Vitamin D decreases risk of dementia

Higher levels of vitamin D help to prevent dementia, a new study has found. Scientists at Rush University in Chicago, Illinois discovered exposure to sunlight can be linked to less inflammation and stronger bones in the elderly.

The research is the first of its kind and linked those with high levels of the vitamin with a 33 per cent decreased chance of developing dementia. Samples of brain tissues from 290 individuals, which had been collected for the Rush Memory and Ageing Project, were used in the study.
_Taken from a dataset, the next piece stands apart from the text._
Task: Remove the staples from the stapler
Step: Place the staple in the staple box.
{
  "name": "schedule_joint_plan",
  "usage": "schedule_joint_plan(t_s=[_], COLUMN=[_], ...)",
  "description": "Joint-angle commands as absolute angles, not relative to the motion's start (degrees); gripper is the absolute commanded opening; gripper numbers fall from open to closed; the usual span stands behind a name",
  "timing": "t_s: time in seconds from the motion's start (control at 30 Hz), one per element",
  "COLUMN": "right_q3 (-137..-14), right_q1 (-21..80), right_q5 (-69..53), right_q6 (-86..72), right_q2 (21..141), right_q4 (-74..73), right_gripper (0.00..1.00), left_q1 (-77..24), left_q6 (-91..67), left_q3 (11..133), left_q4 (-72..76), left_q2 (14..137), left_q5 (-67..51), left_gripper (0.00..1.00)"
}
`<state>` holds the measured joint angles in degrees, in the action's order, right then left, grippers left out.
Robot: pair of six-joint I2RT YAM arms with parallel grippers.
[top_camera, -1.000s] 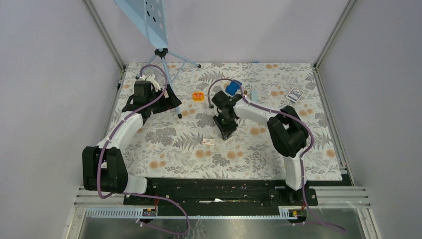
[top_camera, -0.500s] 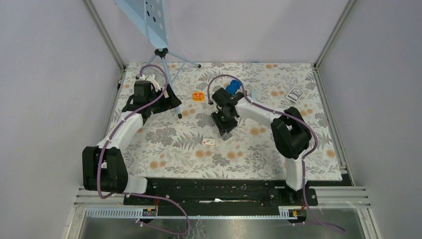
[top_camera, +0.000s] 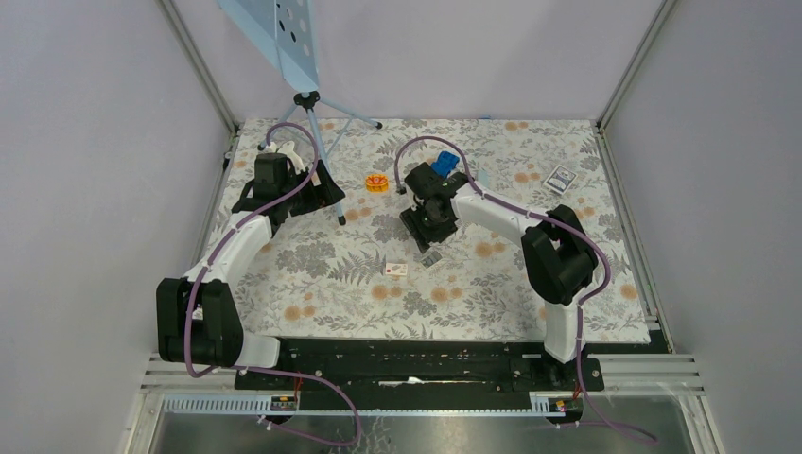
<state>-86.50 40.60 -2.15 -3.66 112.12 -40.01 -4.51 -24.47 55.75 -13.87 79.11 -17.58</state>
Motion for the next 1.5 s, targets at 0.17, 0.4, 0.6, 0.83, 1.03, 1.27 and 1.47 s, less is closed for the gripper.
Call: schedule_joint_plan(t_s=[0.17, 0.4, 0.6, 0.83, 1.03, 1.27, 1.47], right_q3=[-85.7, -85.18, -85.09, -84.87, -84.73, -84.7, -84.81], right_q1=[39.29, 39.29, 39.25, 39.16, 39.11, 39.07, 39.05], right_q5=[-4.62, -6.5, -6.29, -5.67, -5.8, -5.65, -5.45], right_q6=[-0.83, -0.27, -0.4, -0.7, -0.73, -0.79, -0.7], right_q2=[112.91, 114.36, 115.16, 115.9, 116.18, 116.32, 116.46], right_q4=[-40.71, -41.11, -41.03, -40.96, -40.94, -41.04, -41.12], right_gripper=[0.62, 0.61, 0.61, 0.61, 0.59, 0.54, 0.5], left_q1=[-4.45, -4.47, -4.46, -4.48, -4.47, -4.48, -4.48], left_q6=[-24.7, -24.7, -24.7, -24.69, -24.68, -24.7, -24.7], left_q3=[55.85, 55.81, 55.83, 55.79, 55.81, 55.88, 55.91], left_q4=[-11.6, -11.6, -11.62, -11.6, -11.69, -11.69, -11.69], left_q2=[76.72, 76.93, 76.99, 76.95, 76.99, 77.07, 77.15], left_q5=[-18.28, -18.2, -18.23, -18.2, -18.13, -18.16, -18.24], left_gripper=[0.87, 0.87, 0.87, 0.87, 0.87, 0.87, 0.87])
Beginning in 1997, the long-term project assessed the cognition of participants every year until their deaths. Having donated their brains, spinal cords and muscles to the initiative, tissue from four different areas of the brain was analysed.
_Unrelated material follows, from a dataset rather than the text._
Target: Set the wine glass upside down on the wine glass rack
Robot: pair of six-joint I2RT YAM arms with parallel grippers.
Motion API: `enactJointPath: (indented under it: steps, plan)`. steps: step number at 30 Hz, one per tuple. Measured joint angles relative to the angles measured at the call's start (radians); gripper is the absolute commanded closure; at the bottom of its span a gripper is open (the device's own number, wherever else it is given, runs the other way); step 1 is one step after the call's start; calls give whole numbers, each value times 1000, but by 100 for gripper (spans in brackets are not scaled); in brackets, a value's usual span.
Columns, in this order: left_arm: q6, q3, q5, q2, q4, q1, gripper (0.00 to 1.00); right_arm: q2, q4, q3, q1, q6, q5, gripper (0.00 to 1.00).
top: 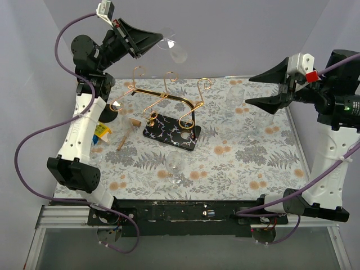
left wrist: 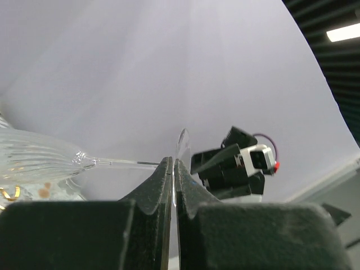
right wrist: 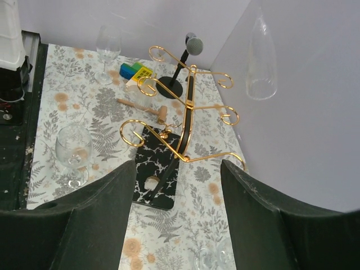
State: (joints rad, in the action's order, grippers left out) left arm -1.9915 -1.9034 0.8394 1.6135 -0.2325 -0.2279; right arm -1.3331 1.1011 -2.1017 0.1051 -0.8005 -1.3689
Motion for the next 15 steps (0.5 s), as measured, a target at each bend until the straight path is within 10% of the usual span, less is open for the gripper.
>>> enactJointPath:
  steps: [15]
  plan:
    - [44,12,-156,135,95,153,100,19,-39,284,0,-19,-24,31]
None of the participants had dementia at the outset of the project, but 113 had developed the condition by the time they passed away. A further 68 had mild cognitive impairment. Two of the regions of the brain that were scrutinised are especially associated with Alzheimer’s, the most common form of dementia.

The third region has been connected to dementia by way of blood flow and the fourth has no known links to cognitive issues. In the blind analysis, the researchers compared the answers from cognition tests earlier in life to those just before the individuals died.

It revealed the participants with higher levels of vitamin D in the brain had a reduced risk of being diagnosed with dementia of between 25 and 33 per cent. Interestingly, these participants were no less likely to have the protein clumps that have previously been associated with the condition.

There are still a lot of unknowns when it comes to dementia research and it isn’t clear why vitamin D might help to prevent cognitive decline. Scientists all over the world are investigating a number of different theories about what causes dementia and how it could be prevented, slowed or cured.

Dr Sarah Booth, a clinical nutritionist at Rush University and research lead, said: “We now know that vitamin D is present in reasonable amounts in human brains, and it seems to be correlated with less decline in cognitive function. But we need to do more research to identify the neuropathology that vitamin D is linked to in the brain before we start designing future interventions.

“This research reinforces the importance of studying how food and nutrients create resilience to protect the ageing brain against diseases such as Alzheimer’s disease and other related dementias.”